You might be wondering, are the ICC profiles in your digital darkroom matrix profiles or lookup-table profiles? The answer is, it depends, but here is a rough break-down:

  • Almost all standard working spaces, such as sRGB, BetaRGB, AdobeRGB, ClayRGB, and ProPhotoRGB, are matrix profiles.
  • Over at the ICC's color.org website you can find lookup table versions of some of the standard working spaces. As far as I know, none of these lookup table variants have found their way into free/libre software distributions.
  • Your monitor profile might be a matrix profile, or it might be a lookup table profile, or you might even have one or more of each type.
  • Your general purpose camera profile is usually a matrix profile. A "special lighting, exact reproduction" camera profile is likely going to be a lookup table profile.
  • If you use Argyllcms to profile your professional-level printer, almost certainly, you made a lookup table profile.

But the sRGB profile says to use perceptual intent . . .

The rendering intent specified in the header of an ICC profile is the intent that is recommended to be used when converting from that profile to some other profile, not to that profile from some other profile. Furthermore, the sRGB color space profile is a matrix profile, so there's no perceptual intent table in the first place. Without a perceptual intent table in the sRGB profile, you simply can't do a perceptual intent conversion to sRGB (but see the gray box below).

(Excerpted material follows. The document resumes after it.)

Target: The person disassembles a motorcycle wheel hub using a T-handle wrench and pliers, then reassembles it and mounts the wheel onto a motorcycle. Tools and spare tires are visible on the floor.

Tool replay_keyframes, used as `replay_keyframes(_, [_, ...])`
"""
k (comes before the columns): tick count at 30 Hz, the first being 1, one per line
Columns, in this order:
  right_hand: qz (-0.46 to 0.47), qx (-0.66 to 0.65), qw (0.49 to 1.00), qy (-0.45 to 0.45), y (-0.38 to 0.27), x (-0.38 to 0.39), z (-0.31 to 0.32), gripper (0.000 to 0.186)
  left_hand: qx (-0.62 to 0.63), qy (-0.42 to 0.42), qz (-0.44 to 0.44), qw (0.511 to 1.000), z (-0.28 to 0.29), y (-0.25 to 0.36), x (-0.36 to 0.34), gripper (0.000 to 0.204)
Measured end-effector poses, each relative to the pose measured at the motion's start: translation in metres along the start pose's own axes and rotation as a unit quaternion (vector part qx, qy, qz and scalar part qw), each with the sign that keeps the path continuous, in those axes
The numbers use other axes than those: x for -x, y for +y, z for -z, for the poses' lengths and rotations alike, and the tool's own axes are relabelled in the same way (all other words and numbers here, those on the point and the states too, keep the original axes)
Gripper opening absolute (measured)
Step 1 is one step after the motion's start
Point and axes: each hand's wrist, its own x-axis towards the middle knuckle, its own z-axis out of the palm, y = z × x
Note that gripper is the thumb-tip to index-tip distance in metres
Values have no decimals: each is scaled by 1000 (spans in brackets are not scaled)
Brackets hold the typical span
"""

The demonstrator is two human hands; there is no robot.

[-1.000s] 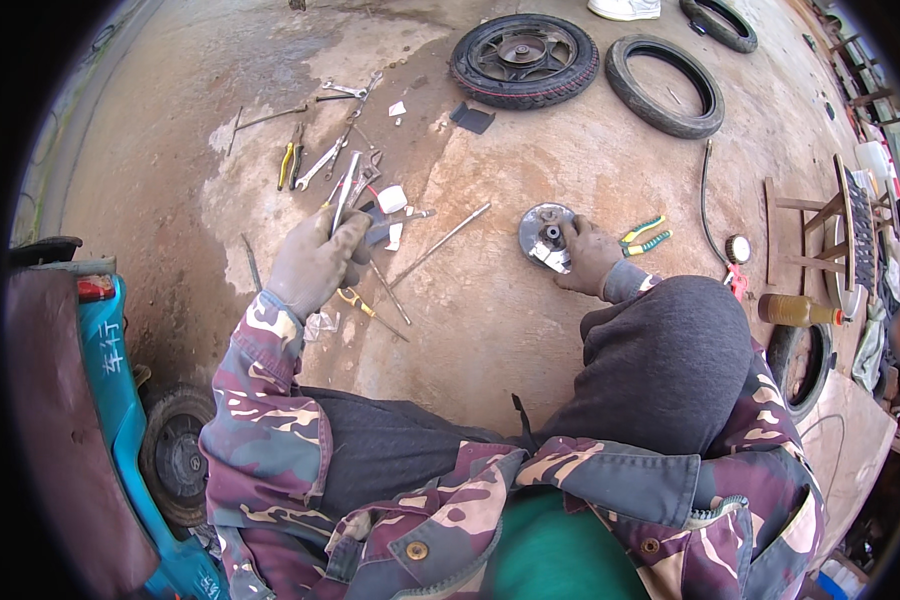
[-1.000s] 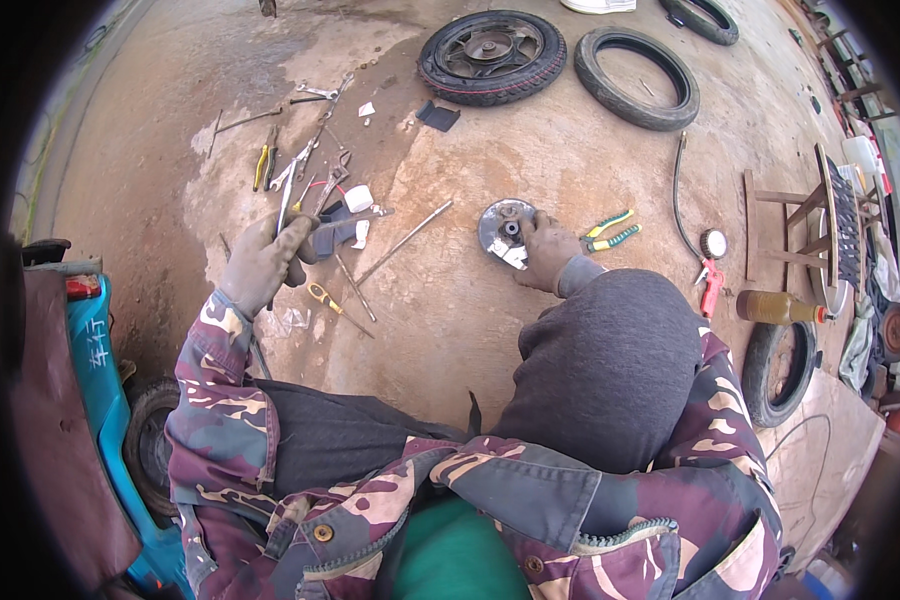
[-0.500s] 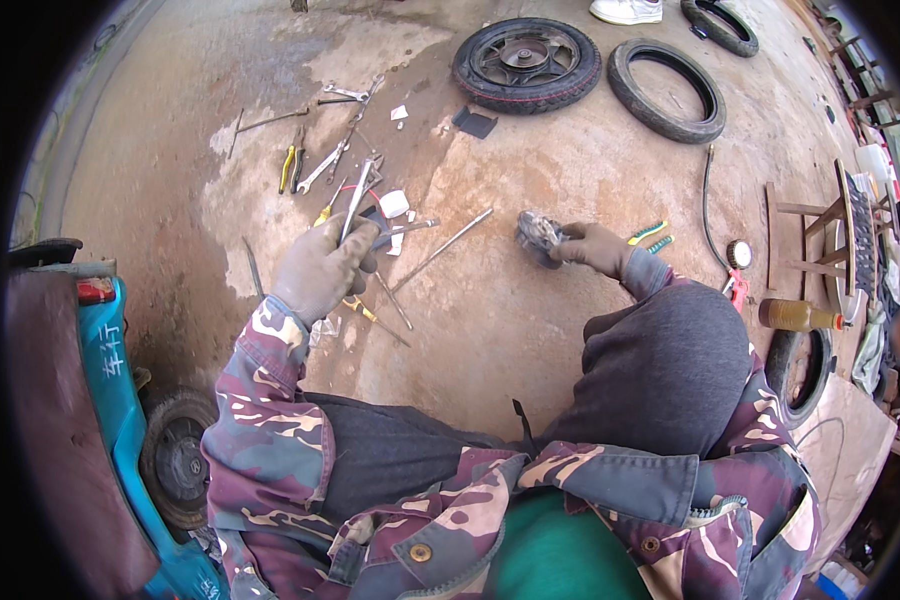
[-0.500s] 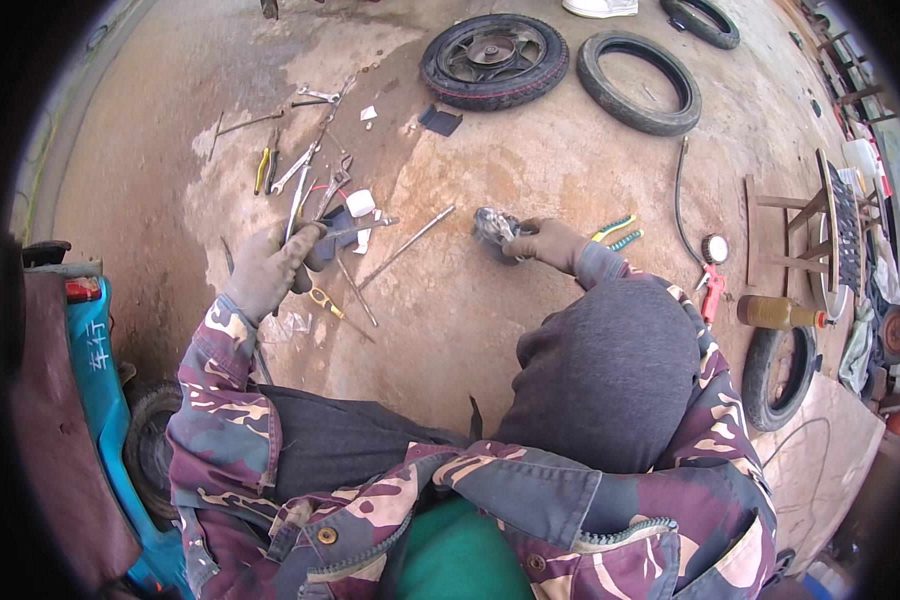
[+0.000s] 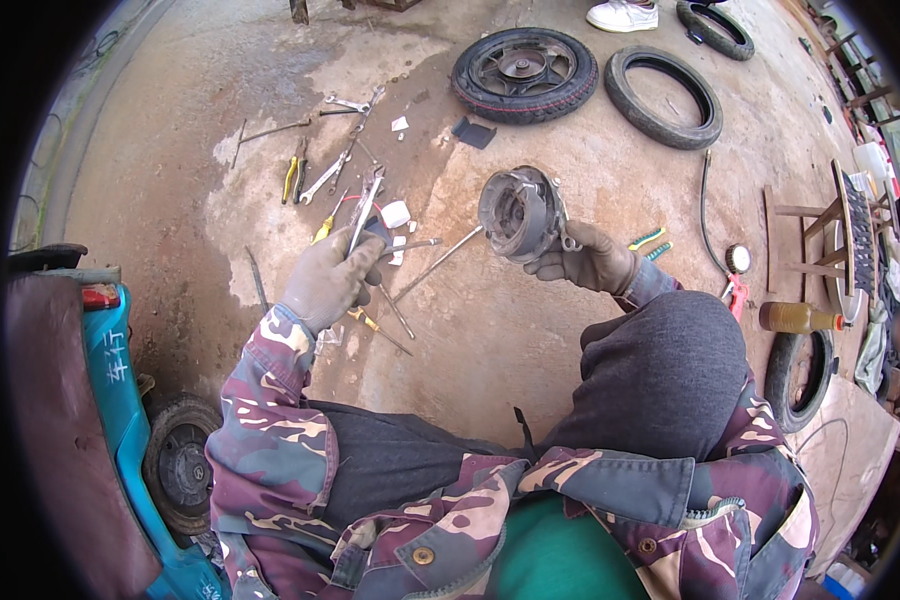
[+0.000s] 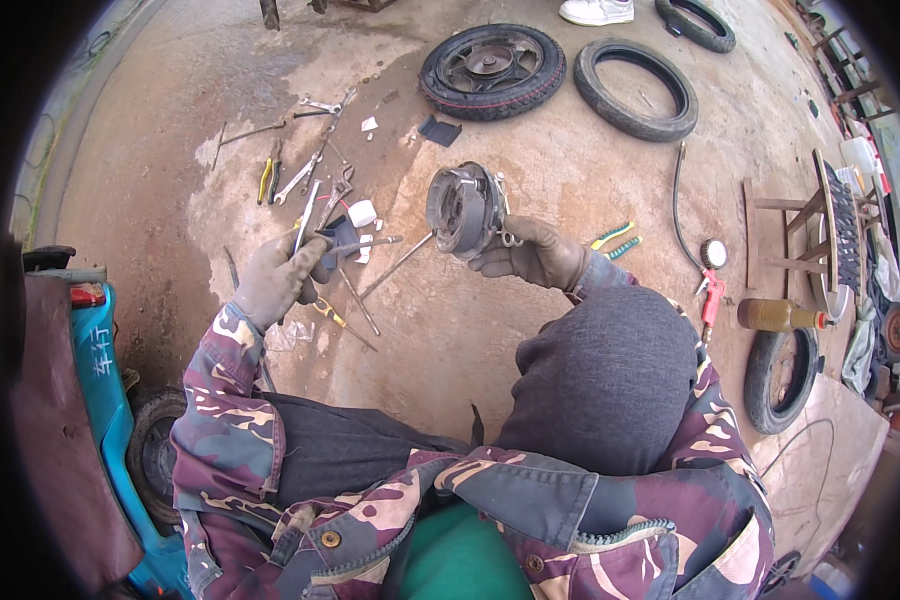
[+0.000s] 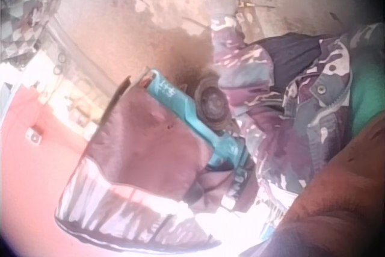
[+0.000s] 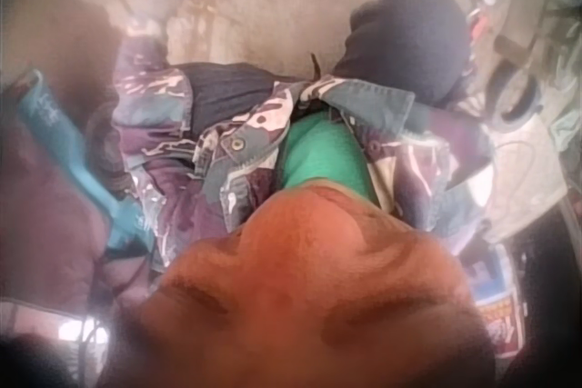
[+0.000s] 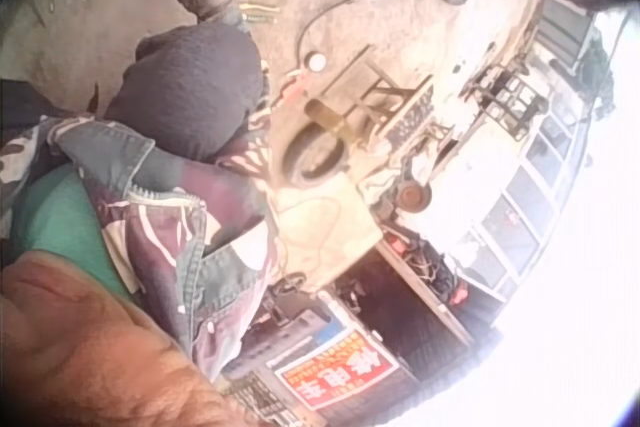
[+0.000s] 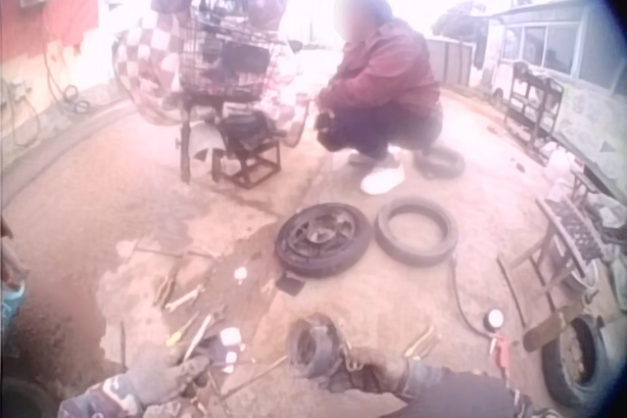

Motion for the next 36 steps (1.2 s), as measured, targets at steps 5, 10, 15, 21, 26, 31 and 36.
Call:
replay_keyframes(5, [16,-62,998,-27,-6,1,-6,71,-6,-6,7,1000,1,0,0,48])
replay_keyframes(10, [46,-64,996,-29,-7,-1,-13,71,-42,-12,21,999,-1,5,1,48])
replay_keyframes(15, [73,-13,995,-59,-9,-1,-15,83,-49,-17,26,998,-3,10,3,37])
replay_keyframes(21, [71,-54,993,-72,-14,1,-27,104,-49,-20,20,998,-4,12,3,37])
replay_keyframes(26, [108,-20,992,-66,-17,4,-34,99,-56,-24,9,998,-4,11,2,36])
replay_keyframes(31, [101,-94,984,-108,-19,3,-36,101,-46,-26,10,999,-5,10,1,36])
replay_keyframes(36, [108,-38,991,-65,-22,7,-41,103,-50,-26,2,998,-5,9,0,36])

Why image editing software defaults to "perceptual intent" when converting an image to the sRGB and other matrix profiles is anyone's guess. Perhaps offering all four intents and defaulting to perceptual intent is easier to program than examining the destination profile and only listing the intents that are actually supported. But regardless of the software defaults, and regardless of what conversion intent you choose, when you convert to sRGB you get relative colorimetric intent, with or without black point compensation, unless you choose the absolute colorimetric intent.

Update: in a V4 workflow (as of 2015, almost all free/libre software uses a V4 workflow, with Cinepaint and ArgyllCMS being notable exceptions), when converting between matrix ICC profiles, if you ask for absolute colorimetric intent, you get relative colorimetric intent. This was a controversial move on the part of the ICC that was designed to keep you, the user, from getting confused by unexpectedly seeing a blue (or other) color cast in the images on your screen. The negative fallout from this move is that you can't use your monitor to soft proof to your printer using absolute colorimetric intent. The next version of the ICC specs will hopefully addess this poorly thought out (in my opinion) decision on the part of the ICC (the International Color Consortium).

Regardless of which colorimetric intent you choose, any out of gamut colors are simply clipped to the surface of the very small sRGB color gamut.